Going down the data below, set down exactly the line with "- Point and" and each line after it through the line with "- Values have"; no other lines.

Items listed in a dataset:
######

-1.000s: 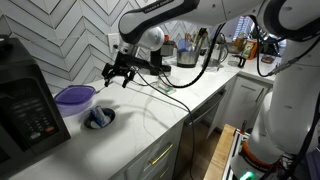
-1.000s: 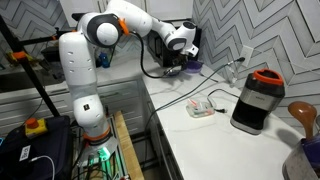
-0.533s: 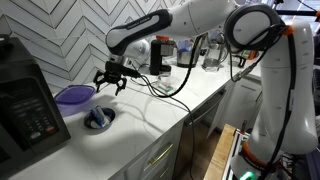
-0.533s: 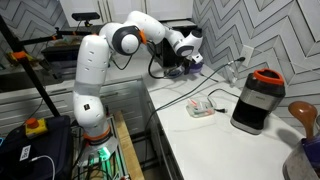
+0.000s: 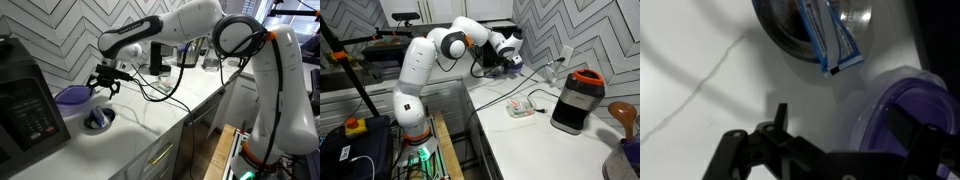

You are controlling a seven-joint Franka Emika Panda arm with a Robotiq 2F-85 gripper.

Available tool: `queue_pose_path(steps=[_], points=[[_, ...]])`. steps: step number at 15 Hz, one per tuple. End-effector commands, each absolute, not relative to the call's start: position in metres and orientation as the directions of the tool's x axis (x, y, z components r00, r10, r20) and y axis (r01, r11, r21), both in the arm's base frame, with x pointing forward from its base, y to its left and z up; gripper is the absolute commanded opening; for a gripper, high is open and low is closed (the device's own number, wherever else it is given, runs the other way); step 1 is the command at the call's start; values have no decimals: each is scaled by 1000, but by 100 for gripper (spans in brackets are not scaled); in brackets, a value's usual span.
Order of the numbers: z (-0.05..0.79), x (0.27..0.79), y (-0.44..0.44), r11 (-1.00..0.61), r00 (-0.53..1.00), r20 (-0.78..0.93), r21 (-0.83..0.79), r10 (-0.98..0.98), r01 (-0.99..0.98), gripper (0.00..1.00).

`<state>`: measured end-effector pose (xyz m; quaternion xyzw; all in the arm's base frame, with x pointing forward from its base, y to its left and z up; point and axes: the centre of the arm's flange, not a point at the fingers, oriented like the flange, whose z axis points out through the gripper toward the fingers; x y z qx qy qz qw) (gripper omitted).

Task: Put the dark blue lid on the right side of the counter

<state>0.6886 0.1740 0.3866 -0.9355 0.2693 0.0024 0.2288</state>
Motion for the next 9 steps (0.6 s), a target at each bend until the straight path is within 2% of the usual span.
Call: queue_pose_path(steps=[1,9], points=[[374,708,179,-729,835,-95,-441,-542,-523,100],[359,727,182,-686,783,-143,-405,-605,-605,95]])
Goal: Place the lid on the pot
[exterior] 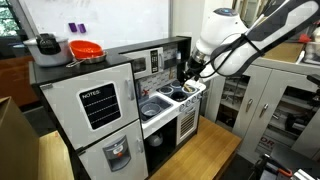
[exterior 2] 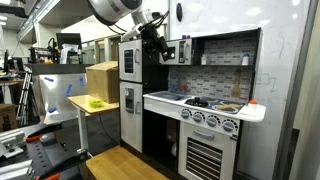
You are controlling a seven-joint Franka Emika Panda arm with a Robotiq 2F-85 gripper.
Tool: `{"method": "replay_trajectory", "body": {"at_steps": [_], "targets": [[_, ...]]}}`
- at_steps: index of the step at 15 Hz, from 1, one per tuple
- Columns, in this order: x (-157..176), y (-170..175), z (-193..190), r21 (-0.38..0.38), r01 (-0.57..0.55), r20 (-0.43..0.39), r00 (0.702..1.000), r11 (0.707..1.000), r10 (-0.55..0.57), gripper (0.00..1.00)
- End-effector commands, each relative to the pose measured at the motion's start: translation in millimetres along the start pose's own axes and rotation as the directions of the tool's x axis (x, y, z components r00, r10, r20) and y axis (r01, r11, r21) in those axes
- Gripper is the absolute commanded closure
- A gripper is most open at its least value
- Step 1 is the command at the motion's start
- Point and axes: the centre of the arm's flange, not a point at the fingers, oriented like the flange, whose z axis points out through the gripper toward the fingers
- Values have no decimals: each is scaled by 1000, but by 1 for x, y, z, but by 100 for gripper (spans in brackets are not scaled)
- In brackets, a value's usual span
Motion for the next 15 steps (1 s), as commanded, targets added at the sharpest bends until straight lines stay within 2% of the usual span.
{"method": "replay_trajectory", "body": {"at_steps": [1, 4, 5, 9, 12, 15], "targets": [[0, 0, 1, 1, -1, 1, 1000, 1000, 1, 0], [1, -1, 1, 2, -1, -1, 1000, 1000, 1, 0], [6, 0, 8, 4, -15, 23, 1000, 1000, 15, 0], [30, 19, 57, -7, -130, 132, 983, 992, 130, 0], [48, 30, 89, 10, -164, 148, 976, 986, 161, 0], [63, 30, 115, 36, -147, 151, 979, 988, 140, 0]]}}
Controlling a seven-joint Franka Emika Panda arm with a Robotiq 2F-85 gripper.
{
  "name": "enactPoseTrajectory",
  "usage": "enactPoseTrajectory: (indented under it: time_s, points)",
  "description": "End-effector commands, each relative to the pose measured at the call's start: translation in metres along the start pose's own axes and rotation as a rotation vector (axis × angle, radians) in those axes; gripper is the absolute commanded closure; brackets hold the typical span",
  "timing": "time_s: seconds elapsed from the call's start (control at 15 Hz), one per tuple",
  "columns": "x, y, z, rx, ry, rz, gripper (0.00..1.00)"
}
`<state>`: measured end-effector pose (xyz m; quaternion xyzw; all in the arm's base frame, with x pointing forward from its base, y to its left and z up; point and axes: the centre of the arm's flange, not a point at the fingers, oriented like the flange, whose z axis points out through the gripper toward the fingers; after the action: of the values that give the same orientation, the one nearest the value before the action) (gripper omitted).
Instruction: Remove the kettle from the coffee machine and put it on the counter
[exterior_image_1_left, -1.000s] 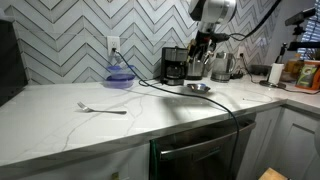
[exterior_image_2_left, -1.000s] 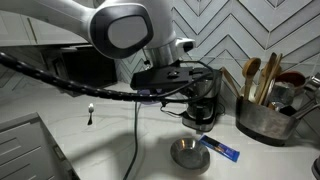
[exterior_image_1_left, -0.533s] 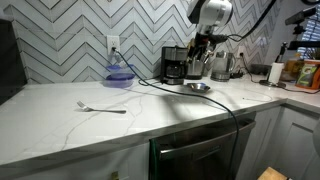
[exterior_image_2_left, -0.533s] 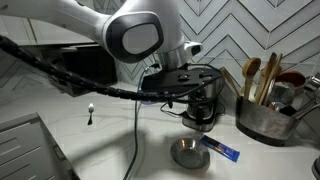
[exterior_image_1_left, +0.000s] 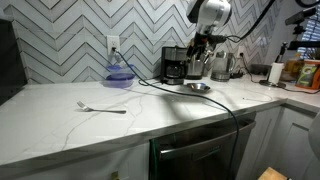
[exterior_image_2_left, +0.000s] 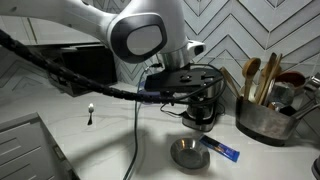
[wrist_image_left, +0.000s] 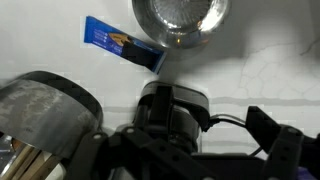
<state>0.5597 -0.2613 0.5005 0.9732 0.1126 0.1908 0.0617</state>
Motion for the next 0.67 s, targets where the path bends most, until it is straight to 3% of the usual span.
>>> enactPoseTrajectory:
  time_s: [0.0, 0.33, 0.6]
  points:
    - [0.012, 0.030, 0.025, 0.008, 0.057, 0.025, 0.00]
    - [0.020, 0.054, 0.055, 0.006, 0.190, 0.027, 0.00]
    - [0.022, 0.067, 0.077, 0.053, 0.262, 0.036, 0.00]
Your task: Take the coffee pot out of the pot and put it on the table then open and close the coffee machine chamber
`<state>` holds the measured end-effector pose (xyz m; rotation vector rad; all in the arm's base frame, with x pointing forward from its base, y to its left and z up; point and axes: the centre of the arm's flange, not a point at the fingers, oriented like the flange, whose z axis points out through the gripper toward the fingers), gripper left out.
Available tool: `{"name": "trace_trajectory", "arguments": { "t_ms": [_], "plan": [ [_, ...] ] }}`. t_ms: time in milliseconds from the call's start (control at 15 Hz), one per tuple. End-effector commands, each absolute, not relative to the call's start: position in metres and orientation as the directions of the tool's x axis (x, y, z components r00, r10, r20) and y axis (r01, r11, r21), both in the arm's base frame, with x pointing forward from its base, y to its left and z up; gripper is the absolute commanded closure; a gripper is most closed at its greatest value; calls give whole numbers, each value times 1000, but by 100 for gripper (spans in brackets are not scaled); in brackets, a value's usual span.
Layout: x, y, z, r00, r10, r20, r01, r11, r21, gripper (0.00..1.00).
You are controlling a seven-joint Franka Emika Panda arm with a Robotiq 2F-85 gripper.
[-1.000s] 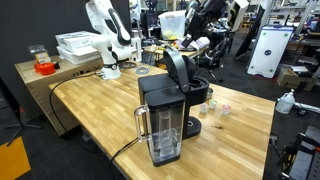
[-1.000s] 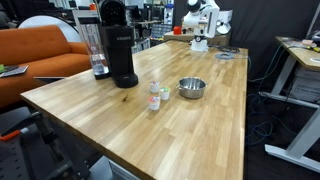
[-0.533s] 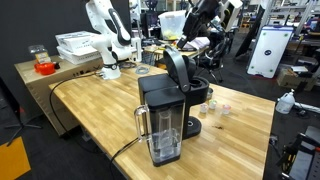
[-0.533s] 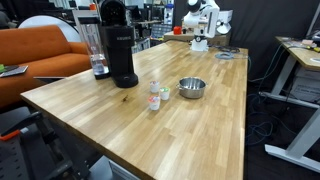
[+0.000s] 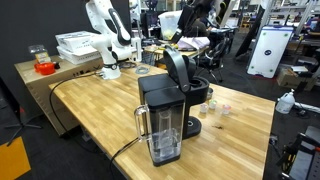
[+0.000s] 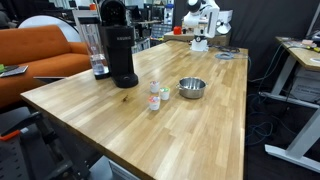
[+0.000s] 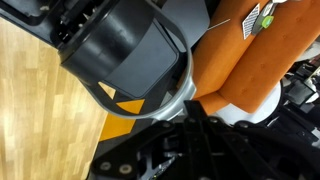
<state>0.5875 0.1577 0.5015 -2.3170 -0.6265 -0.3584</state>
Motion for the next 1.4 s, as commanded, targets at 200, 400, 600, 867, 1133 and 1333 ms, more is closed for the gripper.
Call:
{"name": "trace_trajectory", "arguments": {
  "t_ms": [200, 400, 600, 867, 1133, 1333],
  "plan": [
    [604, 177, 494, 823, 415, 389, 568, -600, -563, 100],
    [611, 188, 496, 805, 446, 391, 593, -593, -544, 100],
    [614, 189, 499, 794, 467, 390, 608, -592, -530, 100],
    [617, 183, 498, 788, 476, 392, 616, -597, -514, 100],
    [615, 189, 503, 780, 490, 390, 626, -595, -505, 100],
    [615, 193, 510, 764, 507, 399, 645, -591, -485, 100]
  ]
}}
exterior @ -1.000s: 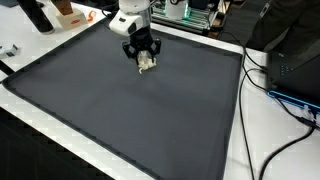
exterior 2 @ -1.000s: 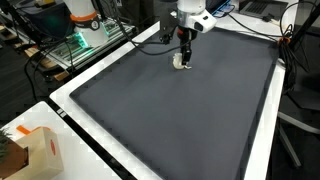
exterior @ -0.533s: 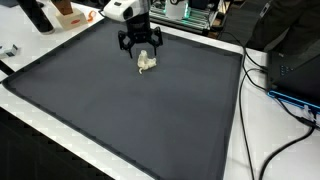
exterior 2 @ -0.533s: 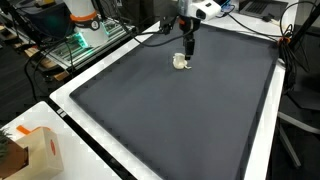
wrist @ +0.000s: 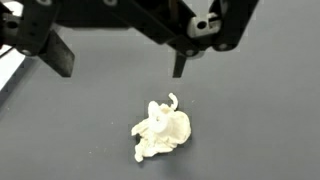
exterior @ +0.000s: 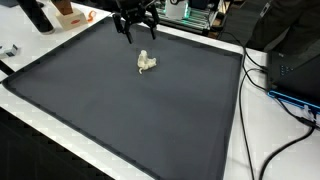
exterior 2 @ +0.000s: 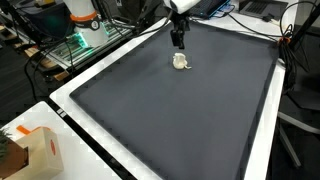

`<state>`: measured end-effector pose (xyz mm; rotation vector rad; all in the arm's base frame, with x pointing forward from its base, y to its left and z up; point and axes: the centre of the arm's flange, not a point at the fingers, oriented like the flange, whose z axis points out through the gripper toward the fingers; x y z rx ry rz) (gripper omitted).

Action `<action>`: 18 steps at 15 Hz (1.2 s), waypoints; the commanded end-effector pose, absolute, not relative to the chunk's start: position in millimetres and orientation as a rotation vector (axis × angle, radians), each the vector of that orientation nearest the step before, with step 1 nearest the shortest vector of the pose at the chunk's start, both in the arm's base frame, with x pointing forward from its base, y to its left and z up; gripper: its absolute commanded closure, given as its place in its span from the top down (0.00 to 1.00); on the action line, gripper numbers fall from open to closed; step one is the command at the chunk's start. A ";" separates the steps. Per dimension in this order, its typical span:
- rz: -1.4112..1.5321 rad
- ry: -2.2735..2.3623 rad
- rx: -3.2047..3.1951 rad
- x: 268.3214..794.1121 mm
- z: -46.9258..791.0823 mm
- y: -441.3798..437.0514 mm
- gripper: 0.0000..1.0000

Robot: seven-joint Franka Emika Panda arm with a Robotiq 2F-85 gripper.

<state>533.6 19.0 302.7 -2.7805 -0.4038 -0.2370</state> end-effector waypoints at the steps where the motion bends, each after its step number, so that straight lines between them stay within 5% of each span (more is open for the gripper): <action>1: -0.301 -0.172 -2.666 496.6 289.0 -16.6 1.00; 8: -0.336 0.340 -2.440 474.1 244.7 -68.9 1.00; 18: -0.016 0.800 -2.195 478.4 197.4 -94.9 1.00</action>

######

» Answer to the problem
- Point and axes: the centre of the arm's flange, not a point at the fingers, oriented like the flange, whose z axis points out through the gripper toward the fingers
- Values have no decimals: each is scaled by 1000, but by 1 for x, y, z, but by 100 for gripper (spans in brackets are not scaled)

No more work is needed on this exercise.